**GOAL OF THE EXERCISE:** Reproduce, with no edits, the line that contains "Coarse 3-D masks." and all the lines that follow it, ending with the last line of the records.

━━━━━ RECORDS SHOWN

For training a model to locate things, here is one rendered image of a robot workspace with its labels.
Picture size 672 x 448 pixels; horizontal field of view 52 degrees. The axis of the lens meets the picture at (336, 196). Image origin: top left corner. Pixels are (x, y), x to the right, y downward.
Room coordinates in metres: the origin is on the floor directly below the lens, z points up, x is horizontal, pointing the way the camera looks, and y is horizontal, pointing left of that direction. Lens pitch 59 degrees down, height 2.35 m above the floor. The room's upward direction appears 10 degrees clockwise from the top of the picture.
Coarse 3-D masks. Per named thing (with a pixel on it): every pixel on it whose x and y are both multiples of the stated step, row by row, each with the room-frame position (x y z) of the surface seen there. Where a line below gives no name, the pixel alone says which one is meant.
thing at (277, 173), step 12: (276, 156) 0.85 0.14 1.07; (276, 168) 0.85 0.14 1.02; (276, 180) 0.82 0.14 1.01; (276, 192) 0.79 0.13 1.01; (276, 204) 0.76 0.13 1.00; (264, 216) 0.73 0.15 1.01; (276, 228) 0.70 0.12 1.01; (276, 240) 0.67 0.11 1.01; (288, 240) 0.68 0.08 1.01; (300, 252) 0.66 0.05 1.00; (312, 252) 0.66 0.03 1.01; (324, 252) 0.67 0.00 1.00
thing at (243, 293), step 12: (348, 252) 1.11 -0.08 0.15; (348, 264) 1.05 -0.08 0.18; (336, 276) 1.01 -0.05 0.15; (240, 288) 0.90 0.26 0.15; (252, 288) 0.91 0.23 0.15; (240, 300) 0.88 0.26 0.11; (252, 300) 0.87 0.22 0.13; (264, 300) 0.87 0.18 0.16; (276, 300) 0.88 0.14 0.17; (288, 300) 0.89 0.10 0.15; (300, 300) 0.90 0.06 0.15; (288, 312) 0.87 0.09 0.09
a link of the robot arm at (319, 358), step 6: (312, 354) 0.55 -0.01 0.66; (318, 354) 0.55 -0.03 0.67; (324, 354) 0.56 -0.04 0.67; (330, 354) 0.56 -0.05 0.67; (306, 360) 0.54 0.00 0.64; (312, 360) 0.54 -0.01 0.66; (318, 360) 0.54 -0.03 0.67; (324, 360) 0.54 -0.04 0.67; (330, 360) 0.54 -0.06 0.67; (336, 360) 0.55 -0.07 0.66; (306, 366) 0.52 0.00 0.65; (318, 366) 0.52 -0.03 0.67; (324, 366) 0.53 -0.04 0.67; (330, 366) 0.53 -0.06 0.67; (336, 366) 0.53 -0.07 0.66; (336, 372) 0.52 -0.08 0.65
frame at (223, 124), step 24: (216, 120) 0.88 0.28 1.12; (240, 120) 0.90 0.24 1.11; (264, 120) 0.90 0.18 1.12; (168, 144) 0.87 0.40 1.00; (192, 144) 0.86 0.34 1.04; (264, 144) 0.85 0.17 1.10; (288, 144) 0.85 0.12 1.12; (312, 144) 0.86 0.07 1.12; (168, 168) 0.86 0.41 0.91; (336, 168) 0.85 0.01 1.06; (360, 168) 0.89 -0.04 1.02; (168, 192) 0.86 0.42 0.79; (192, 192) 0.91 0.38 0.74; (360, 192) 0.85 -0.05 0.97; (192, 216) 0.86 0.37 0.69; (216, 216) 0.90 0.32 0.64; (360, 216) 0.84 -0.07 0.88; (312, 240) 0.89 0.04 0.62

━━━━━━━━━━

**ANSWER TO THIS TASK:**
Coarse 3-D masks. Per named thing (with a pixel on it): every pixel on it whose x and y are both multiples of the stated step, row by row, each with the room-frame position (x y z) of the surface seen there. Where a line below gives no name, the pixel alone says which one is meant.
thing at (277, 173), step 12: (276, 156) 0.85 0.14 1.07; (276, 168) 0.85 0.14 1.02; (276, 180) 0.82 0.14 1.01; (276, 192) 0.79 0.13 1.01; (276, 204) 0.76 0.13 1.00; (264, 216) 0.73 0.15 1.01; (276, 228) 0.70 0.12 1.01; (276, 240) 0.67 0.11 1.01; (288, 240) 0.68 0.08 1.01; (300, 252) 0.66 0.05 1.00; (312, 252) 0.66 0.03 1.01; (324, 252) 0.67 0.00 1.00
thing at (243, 293), step 12: (348, 252) 1.11 -0.08 0.15; (348, 264) 1.05 -0.08 0.18; (336, 276) 1.01 -0.05 0.15; (240, 288) 0.90 0.26 0.15; (252, 288) 0.91 0.23 0.15; (240, 300) 0.88 0.26 0.11; (252, 300) 0.87 0.22 0.13; (264, 300) 0.87 0.18 0.16; (276, 300) 0.88 0.14 0.17; (288, 300) 0.89 0.10 0.15; (300, 300) 0.90 0.06 0.15; (288, 312) 0.87 0.09 0.09
a link of the robot arm at (319, 358), step 6: (312, 354) 0.55 -0.01 0.66; (318, 354) 0.55 -0.03 0.67; (324, 354) 0.56 -0.04 0.67; (330, 354) 0.56 -0.05 0.67; (306, 360) 0.54 0.00 0.64; (312, 360) 0.54 -0.01 0.66; (318, 360) 0.54 -0.03 0.67; (324, 360) 0.54 -0.04 0.67; (330, 360) 0.54 -0.06 0.67; (336, 360) 0.55 -0.07 0.66; (306, 366) 0.52 0.00 0.65; (318, 366) 0.52 -0.03 0.67; (324, 366) 0.53 -0.04 0.67; (330, 366) 0.53 -0.06 0.67; (336, 366) 0.53 -0.07 0.66; (336, 372) 0.52 -0.08 0.65
frame at (223, 124), step 24: (216, 120) 0.88 0.28 1.12; (240, 120) 0.90 0.24 1.11; (264, 120) 0.90 0.18 1.12; (168, 144) 0.87 0.40 1.00; (192, 144) 0.86 0.34 1.04; (264, 144) 0.85 0.17 1.10; (288, 144) 0.85 0.12 1.12; (312, 144) 0.86 0.07 1.12; (168, 168) 0.86 0.41 0.91; (336, 168) 0.85 0.01 1.06; (360, 168) 0.89 -0.04 1.02; (168, 192) 0.86 0.42 0.79; (192, 192) 0.91 0.38 0.74; (360, 192) 0.85 -0.05 0.97; (192, 216) 0.86 0.37 0.69; (216, 216) 0.90 0.32 0.64; (360, 216) 0.84 -0.07 0.88; (312, 240) 0.89 0.04 0.62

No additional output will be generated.